Production at Foster Creek increased 6.0 thousand barrels per day to 196.0 thousand barrels per day compared with 2023. The increase was primarily due to three new well pads that were brought online throughout 2023 and one new pad brought online in the first quarter of 2024.
Production at Christina Lake was relatively consistent at 236.5 thousand barrels per day compared with 2023.
Production at Sunrise increased 4.3 thousand barrels per day to 48.8 thousand barrels per day compared with 2023, mainly due to successful results from our 2023 redevelopment program and base well optimization.
Production from our Lloydminster thermal assets increased 15.1 thousand barrels per day to 114.1 thousand barrels per day compared with 2023. The increase was due to strong results from new sustaining wells brought online in the first quarter of 2024 and our successful 2023 redevelopment programs.
Royalties
Royalty calculations for our Oil Sands segment are based on government prescribed royalty regimes in Alberta and Saskatchewan.
Our Alberta oil sands royalty projects (Foster Creek, Christina Lake and Sunrise) are based on government prescribed pre- and post-payout royalty rates, which are determined on a sliding scale using the Canadian dollar equivalent WTI benchmark price.
Royalties for a pre-payout project are based on a monthly calculation that applies a royalty rate (ranging from one percent to nine percent, based on the Canadian dollar equivalent WTI benchmark price) to the gross revenues from the project.
Royalties for a post-payout project are based on an annualized calculation which uses the greater of: (1) the gross revenues multiplied by the applicable royalty rate (one percent to nine percent, based on the Canadian dollar equivalent WTI benchmark price); or (2) the net revenues of the project multiplied by the applicable royalty rate (25 percent to 40 percent, based on the Canadian dollar equivalent WTI benchmark price). Gross revenues are a function of sales revenues less diluent costs and transportation costs. Net revenues are calculated as sales revenues less diluent costs, transportation costs, and allowed operating and capital costs.
Foster Creek and Christina Lake are post-payout projects and Sunrise is a pre-payout project.
For our Saskatchewan assets, Lloydminster thermal and Lloydminster conventional heavy oil, royalty calculations are based on an annual rate that is applied to each project, which includes each project's Crown and freehold split. For Crown royalties, the pre-payout calculation is based on a one percent rate and the post-payout calculation is based on a 20 percent rate. The freehold calculation is limited to post-payout projects and is based on an eight percent rate.
In the first quarter of 2024, royalties were $697 million (2023 – $516 million). Oil Sands royalties increased primarily due to improved realized pricing coupled with higher volumes. The Oil Sands effective royalty rate decreased to 19.3 percent in 2024 from 21.4 percent in 2023, primarily due to annual adjustments on the end-of-period filings.
Expenses
Transportation and Blending
In the first quarter of 2024, blending costs decreased $142 million to $2.3 billion compared with 2023, due to lower condensate prices partially offset by higher volumes. Transportation costs decreased by $66 million to $424 million in 2024 compared with 2023, mainly due to lower sales volumes to U.S. destinations and lower rail costs.

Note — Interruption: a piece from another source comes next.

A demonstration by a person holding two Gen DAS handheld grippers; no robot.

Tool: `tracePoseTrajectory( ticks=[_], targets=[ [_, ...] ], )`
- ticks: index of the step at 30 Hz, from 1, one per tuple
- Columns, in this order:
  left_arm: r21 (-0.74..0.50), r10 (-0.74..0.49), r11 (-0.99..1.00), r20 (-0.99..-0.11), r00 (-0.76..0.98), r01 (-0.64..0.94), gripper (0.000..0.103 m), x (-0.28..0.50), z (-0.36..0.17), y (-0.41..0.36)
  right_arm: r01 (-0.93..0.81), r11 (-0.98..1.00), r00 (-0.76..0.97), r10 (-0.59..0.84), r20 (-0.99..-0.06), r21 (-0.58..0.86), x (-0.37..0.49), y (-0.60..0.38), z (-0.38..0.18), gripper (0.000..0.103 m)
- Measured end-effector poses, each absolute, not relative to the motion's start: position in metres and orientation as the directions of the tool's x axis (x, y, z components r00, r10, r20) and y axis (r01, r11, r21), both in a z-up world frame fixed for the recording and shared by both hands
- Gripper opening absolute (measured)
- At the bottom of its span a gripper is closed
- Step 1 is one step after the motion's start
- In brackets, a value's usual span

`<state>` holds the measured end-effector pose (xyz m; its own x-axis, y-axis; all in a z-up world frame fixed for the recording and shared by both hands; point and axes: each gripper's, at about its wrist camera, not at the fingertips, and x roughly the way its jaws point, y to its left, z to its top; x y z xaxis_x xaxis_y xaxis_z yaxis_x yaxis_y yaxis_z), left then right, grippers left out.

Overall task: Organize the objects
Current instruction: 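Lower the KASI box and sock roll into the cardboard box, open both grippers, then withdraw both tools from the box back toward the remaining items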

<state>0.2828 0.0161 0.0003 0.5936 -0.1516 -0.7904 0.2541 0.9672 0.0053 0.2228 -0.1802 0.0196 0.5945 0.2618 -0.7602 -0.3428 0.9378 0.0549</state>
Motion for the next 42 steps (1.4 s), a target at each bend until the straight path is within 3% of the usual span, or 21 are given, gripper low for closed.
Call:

Per-Unit Transportation Expenses
Per-unit transportation decreased to $7.54 per BOE in the first quarter of 2024 from $9.07 per BOE in 2023 primarily due to higher sales volume combined with lower sales volumes to U.S. destinations.
At Foster Creek, per-unit transportation decreased to $10.25 per barrel in 2024 from $13.45 per barrel in 2023, primarily due to lower sales to U.S. destinations, resulting in lower transportation expenses. In 2024, we shipped 34 percent (2023 – 49 percent) of our volumes from Foster Creek to U.S. destinations.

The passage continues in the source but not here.